What's needed is the listing below, repeated word for word with no pictures.

Information provided:
----------

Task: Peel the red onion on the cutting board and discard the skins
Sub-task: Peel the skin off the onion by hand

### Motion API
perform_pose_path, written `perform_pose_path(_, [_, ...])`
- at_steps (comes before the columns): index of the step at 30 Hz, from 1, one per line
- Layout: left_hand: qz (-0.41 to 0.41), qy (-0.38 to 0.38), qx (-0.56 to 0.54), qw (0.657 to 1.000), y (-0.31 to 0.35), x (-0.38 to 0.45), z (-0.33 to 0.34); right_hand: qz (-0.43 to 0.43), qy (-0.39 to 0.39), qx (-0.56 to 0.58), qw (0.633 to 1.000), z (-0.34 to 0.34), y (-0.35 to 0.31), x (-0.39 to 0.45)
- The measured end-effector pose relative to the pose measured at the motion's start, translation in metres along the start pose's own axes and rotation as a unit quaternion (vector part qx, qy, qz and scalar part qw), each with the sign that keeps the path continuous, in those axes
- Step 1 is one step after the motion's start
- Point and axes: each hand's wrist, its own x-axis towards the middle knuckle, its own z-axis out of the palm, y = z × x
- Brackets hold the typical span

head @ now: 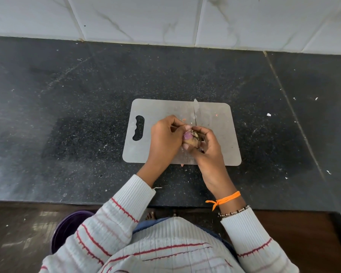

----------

Answer for this exercise:
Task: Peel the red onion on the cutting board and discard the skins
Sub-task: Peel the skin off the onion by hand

### Motion API
perform_pose_path, written `perform_pose_path(_, [_, ...])`
- at_steps (comes before the columns): index of the step at 30 Hz, from 1, one per line
- Layout: left_hand: qz (-0.41 to 0.41), qy (-0.38 to 0.38), qx (-0.56 to 0.54), qw (0.657 to 1.000), y (-0.31 to 0.35), x (-0.38 to 0.45), z (-0.33 to 0.34); right_hand: qz (-0.43 to 0.43), qy (-0.39 to 0.39), qx (-0.56 to 0.58), qw (0.633 to 1.000), z (-0.34 to 0.34), y (-0.35 to 0.31), x (-0.39 to 0.45)
- The measured end-effector pose relative to the pose measured at the motion's start, translation in metres along the start pose's own axes and rotation as a unit quaternion (vector part qx, qy, qz and scalar part qw), each with the sign that keeps the path continuous, in those axes
- Step 1 is one step after the motion's start
- Point and axes: each hand's wrist, its own x-axis towards the middle knuckle, its own z-axis out of the palm, y = z × x
- Brackets hold the typical span

head @ now: 

No additional output is required for this exercise.